Bell’s palsy, also well-known as acute peripheral facial palsy of unknown cause, can occur at any age. The exact cause is unknown. It’s believed to be the result of swelling and inflammation of the nerve that controls the muscles on one side of your face. Or it might be a result that occurs after a viral infection.
For the majority people, Bell’s palsy is short-term. Symptoms usually start to get better within a few weeks, with complete recovery in about six months. A small number of people continue to have some Bell’s palsy symptoms for life. Rarely, Bell’s palsy can recur.
- Weakness to total paralysis on one side of your face — occurring within hours to days
- Loss of facial expressions, such as closing your eye or smiling
- Pain around the jaw or in or behind your ear on the affected side
- Increased sensitivity to sound on the affected side
- A loss of taste
- Changes in the amount of tears and saliva you produce
Exact cause of Bell’s palsy is not clear, it’s often associated to having a viral infection.
Role of Physiotherapist
Paralyzed muscles can shrink and shorten, causing permanent contractures. A physical therapist can teach you how to massage yourself on face and exercise your facial muscles to help prevent this from occurring. And will help the paralyzed muscles to facilitate to bring it back to the normal.

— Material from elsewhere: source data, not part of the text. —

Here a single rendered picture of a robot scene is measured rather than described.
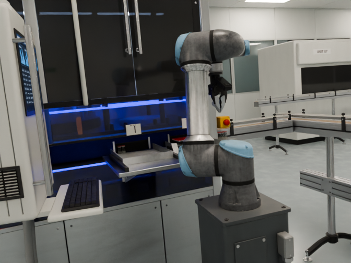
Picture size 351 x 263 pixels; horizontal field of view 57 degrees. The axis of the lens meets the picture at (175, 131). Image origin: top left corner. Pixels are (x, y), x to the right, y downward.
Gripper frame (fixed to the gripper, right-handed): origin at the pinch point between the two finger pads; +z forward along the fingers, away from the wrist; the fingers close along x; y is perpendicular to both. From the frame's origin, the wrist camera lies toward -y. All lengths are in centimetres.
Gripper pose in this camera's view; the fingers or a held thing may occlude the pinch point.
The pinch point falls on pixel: (220, 110)
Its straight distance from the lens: 171.6
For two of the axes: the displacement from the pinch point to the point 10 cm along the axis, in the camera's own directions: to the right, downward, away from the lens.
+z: 0.8, 9.9, 1.2
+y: -3.6, -0.9, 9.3
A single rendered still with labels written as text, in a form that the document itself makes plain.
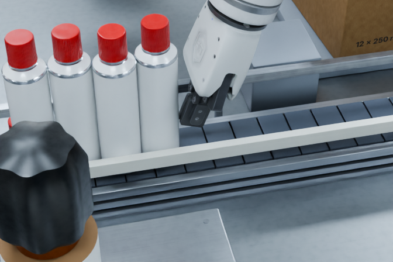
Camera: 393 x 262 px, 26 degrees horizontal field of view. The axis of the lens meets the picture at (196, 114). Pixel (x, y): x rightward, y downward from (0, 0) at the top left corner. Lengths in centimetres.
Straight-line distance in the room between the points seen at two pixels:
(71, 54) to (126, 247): 23
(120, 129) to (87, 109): 5
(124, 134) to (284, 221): 23
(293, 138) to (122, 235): 25
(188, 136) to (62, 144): 46
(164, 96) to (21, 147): 36
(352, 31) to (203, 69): 35
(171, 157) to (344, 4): 37
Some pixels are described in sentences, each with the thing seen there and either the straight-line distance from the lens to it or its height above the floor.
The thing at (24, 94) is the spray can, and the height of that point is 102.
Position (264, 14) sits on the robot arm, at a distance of 96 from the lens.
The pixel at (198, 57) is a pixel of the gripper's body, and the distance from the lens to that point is 101.
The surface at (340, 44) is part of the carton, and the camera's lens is 130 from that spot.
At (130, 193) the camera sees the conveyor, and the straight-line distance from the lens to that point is 107.
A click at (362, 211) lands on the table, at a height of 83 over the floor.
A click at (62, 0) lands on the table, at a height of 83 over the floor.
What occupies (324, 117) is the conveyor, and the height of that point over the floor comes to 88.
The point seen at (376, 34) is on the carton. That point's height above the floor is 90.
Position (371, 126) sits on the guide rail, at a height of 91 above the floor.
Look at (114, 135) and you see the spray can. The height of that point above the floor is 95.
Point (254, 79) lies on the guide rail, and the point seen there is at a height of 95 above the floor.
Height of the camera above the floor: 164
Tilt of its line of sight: 41 degrees down
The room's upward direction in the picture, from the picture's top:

Can we prevent Bell's Palsy?
Bell’s Palsy is a medical condition that can occur without a specific cause in most cases, and there is no guaranteed way to prevent it. However, you can take general measures to promote overall facial nerve health and reduce the risk of developing Bell’s Palsy or similar conditions:
- Maintain a Healthy Lifestyle: A balanced diet rich in vitamins and minerals, regular exercise, and adequate sleep can help support your overall health, including the health of your facial nerves.
- Stress Management: Chronic stress may weaken your immune system and potentially contribute to the development of conditions like Bell’s Palsy. Practicing stress-reduction techniques such as yoga, meditation, or deep breathing exercises can be beneficial.

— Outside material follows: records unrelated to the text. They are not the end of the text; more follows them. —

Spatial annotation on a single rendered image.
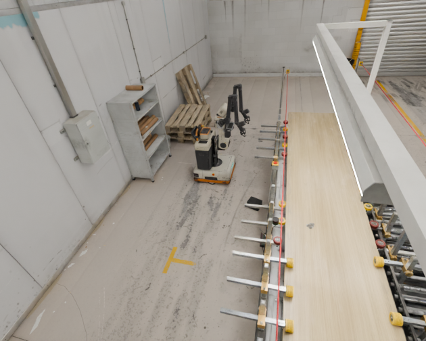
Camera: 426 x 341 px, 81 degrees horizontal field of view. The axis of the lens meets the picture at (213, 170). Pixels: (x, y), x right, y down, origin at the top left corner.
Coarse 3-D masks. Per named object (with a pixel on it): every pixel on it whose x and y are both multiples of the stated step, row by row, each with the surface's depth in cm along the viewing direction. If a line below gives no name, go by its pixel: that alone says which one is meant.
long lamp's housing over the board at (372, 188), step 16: (320, 48) 211; (336, 80) 145; (336, 96) 130; (336, 112) 122; (352, 112) 110; (352, 128) 100; (352, 144) 94; (352, 160) 90; (368, 160) 82; (368, 176) 77; (368, 192) 76; (384, 192) 74
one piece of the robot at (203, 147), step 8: (200, 144) 406; (208, 144) 406; (200, 152) 414; (208, 152) 411; (216, 152) 438; (200, 160) 424; (208, 160) 420; (216, 160) 444; (200, 168) 436; (208, 168) 431
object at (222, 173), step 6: (222, 156) 467; (228, 156) 465; (234, 156) 467; (222, 162) 451; (228, 162) 450; (234, 162) 465; (198, 168) 443; (216, 168) 438; (222, 168) 436; (228, 168) 435; (198, 174) 445; (204, 174) 436; (210, 174) 432; (216, 174) 429; (222, 174) 427; (228, 174) 426; (198, 180) 447; (204, 180) 444; (210, 180) 441; (216, 180) 437; (222, 180) 434; (228, 180) 432
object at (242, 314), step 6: (222, 312) 183; (228, 312) 182; (234, 312) 182; (240, 312) 181; (246, 318) 179; (252, 318) 177; (270, 318) 176; (270, 324) 176; (276, 324) 174; (282, 324) 173
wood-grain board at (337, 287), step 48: (288, 144) 367; (336, 144) 357; (288, 192) 286; (336, 192) 280; (288, 240) 234; (336, 240) 230; (336, 288) 195; (384, 288) 192; (288, 336) 172; (336, 336) 169; (384, 336) 167
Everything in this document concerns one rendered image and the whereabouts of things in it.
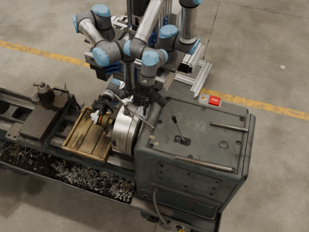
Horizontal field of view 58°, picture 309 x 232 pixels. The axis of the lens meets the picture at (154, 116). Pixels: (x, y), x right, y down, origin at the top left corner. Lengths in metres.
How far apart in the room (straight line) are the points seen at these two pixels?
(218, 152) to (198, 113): 0.25
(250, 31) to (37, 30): 2.98
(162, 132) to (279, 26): 3.38
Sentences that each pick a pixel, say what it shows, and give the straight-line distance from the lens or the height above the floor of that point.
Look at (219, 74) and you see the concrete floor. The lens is 3.60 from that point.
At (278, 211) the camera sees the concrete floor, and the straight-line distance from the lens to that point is 2.88.
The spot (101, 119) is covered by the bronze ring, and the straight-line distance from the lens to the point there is 1.74.
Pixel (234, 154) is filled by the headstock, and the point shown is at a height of 1.26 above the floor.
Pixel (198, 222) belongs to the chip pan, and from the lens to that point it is 2.08.
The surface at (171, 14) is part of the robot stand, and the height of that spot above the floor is 1.23.
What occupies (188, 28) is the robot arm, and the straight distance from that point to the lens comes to 1.70.
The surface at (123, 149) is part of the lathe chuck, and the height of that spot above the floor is 1.10.
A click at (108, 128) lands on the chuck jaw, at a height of 1.12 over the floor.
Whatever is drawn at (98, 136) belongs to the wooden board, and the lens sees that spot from 1.94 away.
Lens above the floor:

- Good Hygiene: Practicing good hygiene, especially during cold and flu seasons, can help reduce the risk of infections that might trigger Bell’s Palsy. Frequent handwashing and avoiding close contact with individuals who are sick can be helpful.
- Avoiding Cold and Wind Exposure: Some people believe that exposure to cold and wind might trigger Bell’s Palsy, but this has not been scientifically proven. Nevertheless, protecting your face from extreme cold or wind with scarves or hats during harsh weather can be a good practice for overall facial health.

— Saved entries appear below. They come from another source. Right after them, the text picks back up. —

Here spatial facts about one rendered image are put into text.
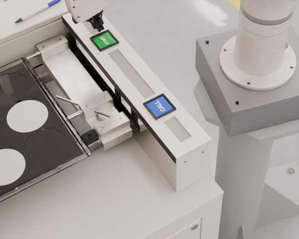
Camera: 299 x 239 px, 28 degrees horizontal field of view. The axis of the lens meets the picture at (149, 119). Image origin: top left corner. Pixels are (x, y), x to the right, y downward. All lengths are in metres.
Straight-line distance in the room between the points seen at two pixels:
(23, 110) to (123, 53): 0.28
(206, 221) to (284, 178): 0.99
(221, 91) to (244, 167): 0.37
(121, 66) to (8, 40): 0.32
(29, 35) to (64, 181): 0.41
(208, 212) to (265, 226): 0.87
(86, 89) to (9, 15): 0.29
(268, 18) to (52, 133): 0.56
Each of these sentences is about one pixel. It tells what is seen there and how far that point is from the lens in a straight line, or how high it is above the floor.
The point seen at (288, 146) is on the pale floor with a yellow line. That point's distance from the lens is 2.52.
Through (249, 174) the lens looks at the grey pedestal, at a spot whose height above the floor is 0.53.
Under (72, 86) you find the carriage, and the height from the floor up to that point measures 0.88.
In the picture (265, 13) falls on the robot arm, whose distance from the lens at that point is 1.33.
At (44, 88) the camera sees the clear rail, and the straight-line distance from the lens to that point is 1.51.
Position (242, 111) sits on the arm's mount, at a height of 0.91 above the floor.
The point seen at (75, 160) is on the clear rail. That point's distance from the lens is 1.37.
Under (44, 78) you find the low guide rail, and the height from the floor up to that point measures 0.84.
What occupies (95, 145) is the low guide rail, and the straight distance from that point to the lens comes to 1.46.
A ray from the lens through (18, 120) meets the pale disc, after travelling 1.47.
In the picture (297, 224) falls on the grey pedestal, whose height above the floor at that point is 0.01.
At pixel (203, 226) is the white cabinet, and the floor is 0.71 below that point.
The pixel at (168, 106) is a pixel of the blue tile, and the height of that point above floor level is 0.96.
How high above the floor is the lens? 2.01
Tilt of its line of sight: 52 degrees down
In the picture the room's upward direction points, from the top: 3 degrees counter-clockwise
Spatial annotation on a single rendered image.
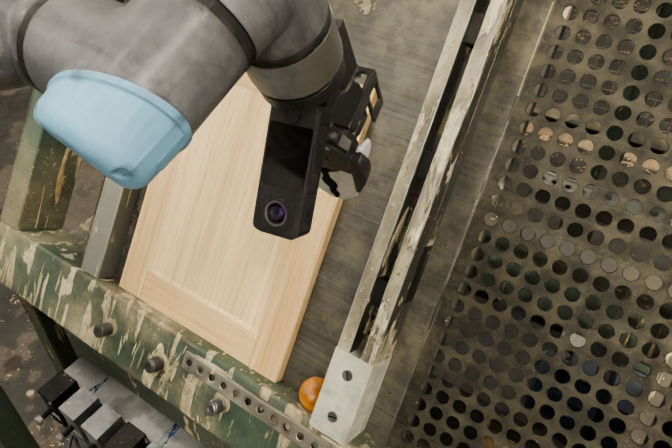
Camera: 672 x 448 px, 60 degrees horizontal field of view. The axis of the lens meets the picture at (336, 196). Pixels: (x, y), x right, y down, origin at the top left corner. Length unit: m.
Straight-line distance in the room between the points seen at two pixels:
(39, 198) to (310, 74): 0.99
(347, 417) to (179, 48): 0.64
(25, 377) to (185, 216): 1.35
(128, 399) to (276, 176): 0.78
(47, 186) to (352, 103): 0.94
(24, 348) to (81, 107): 2.08
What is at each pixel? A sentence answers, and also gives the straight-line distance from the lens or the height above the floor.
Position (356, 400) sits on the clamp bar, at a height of 0.98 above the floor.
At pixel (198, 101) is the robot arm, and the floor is 1.54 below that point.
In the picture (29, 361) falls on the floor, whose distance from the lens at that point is 2.34.
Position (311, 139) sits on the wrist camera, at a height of 1.45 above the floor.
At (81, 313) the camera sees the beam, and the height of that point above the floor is 0.85.
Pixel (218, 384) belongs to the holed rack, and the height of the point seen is 0.89.
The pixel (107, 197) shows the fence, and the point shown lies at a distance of 1.15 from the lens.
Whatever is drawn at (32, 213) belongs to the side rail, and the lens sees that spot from 1.35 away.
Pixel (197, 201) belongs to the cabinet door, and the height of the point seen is 1.06.
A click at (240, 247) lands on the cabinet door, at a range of 0.98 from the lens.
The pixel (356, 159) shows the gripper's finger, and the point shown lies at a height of 1.41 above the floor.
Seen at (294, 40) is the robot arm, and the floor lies 1.55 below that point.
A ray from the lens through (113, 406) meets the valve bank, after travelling 1.20.
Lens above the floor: 1.71
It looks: 39 degrees down
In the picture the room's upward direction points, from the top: straight up

- Early Treatment of Infections: Viral infections, particularly those caused by the herpes simplex virus, have been associated with Bell’s Palsy. If you notice any symptoms of a viral infection, such as cold sores or genital herpes, seek prompt medical attention to reduce the risk of complications.
It’s important to note that Bell’s Palsy is generally considered idiopathic, meaning its exact cause is often unknown. While these steps may promote general health and reduce some risk factors, there is no guaranteed way to prevent Bell’s Palsy entirely. If you suspect you may have Bell’s Palsy or experience any concerning symptoms, consult a healthcare professional for proper diagnosis and treatment.